(REQUIRED WORK) From the records below, give the number of lines that include the word "mount". Add no other words.

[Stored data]

+++++

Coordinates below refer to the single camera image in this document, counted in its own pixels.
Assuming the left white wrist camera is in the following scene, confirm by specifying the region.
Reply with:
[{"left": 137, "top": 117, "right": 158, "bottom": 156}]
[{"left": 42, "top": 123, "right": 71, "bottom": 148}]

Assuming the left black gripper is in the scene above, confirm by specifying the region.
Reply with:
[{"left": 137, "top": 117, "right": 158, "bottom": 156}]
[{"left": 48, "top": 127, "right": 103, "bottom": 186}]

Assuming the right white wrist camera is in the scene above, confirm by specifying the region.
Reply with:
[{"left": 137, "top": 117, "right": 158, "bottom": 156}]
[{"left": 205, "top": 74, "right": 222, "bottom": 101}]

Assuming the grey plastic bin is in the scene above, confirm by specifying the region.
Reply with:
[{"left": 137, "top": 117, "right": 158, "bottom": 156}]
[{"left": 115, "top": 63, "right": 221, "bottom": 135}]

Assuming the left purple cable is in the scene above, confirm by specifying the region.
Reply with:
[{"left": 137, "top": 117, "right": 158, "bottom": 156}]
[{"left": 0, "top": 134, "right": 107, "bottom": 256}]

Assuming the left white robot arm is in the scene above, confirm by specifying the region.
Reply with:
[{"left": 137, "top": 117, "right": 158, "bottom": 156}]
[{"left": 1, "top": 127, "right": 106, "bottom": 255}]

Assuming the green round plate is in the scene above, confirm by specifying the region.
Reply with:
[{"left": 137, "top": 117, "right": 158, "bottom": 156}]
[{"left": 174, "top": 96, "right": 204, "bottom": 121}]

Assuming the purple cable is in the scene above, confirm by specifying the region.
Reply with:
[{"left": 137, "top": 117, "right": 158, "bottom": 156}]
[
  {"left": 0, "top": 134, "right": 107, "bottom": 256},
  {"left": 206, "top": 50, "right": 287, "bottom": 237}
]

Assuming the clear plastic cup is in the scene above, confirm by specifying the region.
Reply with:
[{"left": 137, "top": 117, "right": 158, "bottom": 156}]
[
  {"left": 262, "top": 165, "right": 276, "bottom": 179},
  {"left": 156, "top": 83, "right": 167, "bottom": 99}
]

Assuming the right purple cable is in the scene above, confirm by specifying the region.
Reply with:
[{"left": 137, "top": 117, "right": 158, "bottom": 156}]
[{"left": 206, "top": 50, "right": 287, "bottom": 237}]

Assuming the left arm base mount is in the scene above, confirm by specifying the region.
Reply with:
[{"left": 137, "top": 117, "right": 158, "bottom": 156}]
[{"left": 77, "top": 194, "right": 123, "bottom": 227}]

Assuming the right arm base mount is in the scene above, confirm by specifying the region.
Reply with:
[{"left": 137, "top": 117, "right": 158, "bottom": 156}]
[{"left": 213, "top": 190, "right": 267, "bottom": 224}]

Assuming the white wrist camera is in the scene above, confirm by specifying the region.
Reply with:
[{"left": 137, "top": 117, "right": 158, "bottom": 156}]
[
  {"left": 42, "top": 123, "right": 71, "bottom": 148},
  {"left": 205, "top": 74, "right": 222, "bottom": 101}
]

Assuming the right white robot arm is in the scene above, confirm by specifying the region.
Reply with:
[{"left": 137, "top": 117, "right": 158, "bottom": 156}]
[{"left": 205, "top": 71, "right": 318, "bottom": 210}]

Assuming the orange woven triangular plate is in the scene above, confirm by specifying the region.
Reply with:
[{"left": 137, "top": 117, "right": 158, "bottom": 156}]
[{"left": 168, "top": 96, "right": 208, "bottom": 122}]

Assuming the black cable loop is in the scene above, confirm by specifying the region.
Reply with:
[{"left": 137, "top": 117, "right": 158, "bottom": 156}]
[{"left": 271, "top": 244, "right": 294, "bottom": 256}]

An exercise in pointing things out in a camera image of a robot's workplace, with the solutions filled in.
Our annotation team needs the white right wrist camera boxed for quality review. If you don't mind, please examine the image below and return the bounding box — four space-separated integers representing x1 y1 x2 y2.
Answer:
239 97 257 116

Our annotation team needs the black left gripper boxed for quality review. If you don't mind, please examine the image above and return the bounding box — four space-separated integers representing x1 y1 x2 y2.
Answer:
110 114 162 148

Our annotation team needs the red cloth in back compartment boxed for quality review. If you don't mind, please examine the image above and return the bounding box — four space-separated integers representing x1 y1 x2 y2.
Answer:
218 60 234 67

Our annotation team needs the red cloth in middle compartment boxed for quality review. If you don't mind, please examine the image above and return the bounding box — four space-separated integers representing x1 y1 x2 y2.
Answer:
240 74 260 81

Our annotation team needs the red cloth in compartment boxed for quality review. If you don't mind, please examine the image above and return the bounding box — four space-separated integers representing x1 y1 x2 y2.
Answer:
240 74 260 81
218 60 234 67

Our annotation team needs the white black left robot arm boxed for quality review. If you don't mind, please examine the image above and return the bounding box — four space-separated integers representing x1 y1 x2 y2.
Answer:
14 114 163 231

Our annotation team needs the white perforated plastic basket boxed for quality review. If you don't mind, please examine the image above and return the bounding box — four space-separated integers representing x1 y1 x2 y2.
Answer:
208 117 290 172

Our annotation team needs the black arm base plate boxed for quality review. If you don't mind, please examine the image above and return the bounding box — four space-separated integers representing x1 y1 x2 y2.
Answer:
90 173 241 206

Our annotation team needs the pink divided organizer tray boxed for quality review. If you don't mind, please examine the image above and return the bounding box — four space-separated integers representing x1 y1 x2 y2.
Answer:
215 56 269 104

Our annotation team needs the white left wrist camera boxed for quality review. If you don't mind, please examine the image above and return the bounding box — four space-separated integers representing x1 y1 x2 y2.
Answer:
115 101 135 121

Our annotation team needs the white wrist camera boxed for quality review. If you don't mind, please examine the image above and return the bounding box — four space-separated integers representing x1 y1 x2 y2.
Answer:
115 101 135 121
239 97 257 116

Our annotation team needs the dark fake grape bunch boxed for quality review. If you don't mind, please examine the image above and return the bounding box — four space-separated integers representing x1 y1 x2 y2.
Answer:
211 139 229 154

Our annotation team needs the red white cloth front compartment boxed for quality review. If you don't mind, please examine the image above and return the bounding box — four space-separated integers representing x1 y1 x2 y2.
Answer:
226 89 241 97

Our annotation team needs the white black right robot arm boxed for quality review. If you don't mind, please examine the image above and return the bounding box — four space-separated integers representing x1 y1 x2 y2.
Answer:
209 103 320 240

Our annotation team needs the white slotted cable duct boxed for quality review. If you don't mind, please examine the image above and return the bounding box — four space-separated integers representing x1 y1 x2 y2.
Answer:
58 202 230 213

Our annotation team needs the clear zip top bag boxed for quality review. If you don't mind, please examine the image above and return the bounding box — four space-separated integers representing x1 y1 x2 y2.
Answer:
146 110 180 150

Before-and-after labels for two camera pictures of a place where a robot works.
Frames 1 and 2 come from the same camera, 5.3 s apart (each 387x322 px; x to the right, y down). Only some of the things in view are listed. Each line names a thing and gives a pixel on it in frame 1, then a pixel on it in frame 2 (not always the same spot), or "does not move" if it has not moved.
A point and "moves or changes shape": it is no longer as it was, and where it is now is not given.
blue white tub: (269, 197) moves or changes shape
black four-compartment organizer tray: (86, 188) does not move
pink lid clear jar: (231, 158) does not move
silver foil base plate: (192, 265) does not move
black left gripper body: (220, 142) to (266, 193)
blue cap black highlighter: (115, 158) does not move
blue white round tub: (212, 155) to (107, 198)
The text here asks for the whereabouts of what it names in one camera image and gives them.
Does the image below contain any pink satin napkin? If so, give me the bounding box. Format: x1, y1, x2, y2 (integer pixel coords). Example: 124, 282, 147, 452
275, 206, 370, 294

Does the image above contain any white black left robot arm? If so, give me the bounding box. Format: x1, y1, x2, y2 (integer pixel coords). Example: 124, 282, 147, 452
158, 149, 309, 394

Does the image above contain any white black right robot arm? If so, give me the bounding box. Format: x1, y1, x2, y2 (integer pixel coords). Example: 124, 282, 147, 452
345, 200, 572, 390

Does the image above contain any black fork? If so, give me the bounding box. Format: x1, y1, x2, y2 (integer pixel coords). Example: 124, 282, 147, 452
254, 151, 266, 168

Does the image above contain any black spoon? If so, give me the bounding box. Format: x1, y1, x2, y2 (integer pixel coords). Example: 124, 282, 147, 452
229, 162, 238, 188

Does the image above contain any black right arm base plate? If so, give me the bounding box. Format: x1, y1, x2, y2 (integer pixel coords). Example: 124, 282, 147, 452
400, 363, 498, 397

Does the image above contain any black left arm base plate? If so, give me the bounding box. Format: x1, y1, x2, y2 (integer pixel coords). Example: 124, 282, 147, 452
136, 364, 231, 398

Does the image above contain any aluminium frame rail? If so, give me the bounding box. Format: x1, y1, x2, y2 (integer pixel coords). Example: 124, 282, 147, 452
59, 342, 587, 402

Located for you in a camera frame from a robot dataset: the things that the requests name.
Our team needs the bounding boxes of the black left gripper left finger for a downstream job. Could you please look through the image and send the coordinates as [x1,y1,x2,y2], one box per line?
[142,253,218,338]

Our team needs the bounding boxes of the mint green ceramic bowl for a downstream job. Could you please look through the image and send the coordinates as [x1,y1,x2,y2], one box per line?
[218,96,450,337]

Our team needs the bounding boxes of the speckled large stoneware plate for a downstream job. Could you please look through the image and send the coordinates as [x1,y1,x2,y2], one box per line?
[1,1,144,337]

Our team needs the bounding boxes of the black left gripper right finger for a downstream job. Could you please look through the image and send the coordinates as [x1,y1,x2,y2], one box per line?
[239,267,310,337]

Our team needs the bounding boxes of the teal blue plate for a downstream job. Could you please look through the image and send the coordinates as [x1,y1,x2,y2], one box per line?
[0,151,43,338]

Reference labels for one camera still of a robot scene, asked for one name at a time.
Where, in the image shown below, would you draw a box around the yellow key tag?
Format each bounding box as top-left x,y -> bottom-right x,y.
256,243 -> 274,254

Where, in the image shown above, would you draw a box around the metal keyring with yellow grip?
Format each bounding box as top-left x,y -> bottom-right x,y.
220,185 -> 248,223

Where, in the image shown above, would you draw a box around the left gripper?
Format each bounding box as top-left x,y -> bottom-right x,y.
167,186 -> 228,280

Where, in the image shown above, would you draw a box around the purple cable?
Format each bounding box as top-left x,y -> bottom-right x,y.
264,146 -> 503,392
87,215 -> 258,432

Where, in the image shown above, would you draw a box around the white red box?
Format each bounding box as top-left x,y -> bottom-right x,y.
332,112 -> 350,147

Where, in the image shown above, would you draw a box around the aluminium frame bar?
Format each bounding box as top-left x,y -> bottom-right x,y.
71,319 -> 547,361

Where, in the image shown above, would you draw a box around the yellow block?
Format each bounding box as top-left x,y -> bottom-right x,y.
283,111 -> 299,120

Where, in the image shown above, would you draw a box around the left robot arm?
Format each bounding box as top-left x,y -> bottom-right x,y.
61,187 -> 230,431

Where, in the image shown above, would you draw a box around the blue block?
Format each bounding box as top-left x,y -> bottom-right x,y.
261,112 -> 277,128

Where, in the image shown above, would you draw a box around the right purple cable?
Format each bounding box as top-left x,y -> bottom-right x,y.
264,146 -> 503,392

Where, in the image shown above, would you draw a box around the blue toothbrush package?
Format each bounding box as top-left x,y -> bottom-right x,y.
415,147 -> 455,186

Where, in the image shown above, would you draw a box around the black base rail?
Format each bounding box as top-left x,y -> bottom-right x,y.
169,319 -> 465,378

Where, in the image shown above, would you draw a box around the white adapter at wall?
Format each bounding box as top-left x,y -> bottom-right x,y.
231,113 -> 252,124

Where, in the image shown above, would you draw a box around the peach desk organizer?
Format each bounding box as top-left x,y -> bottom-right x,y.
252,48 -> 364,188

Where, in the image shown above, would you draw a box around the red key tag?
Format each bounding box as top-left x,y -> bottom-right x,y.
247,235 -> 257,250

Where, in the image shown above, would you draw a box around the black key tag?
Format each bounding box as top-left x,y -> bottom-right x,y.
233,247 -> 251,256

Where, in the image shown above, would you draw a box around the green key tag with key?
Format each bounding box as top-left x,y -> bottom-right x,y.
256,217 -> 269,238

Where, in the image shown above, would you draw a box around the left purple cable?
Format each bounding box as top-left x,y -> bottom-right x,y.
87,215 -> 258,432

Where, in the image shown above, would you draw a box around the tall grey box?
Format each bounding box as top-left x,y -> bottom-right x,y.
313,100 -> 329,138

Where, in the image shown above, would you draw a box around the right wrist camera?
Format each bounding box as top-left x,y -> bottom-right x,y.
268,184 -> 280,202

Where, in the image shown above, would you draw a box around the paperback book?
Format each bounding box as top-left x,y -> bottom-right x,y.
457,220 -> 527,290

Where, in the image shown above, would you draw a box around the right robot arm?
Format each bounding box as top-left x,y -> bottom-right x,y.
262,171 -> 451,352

+++++

(SOLUTION TO THE PROBLEM) 2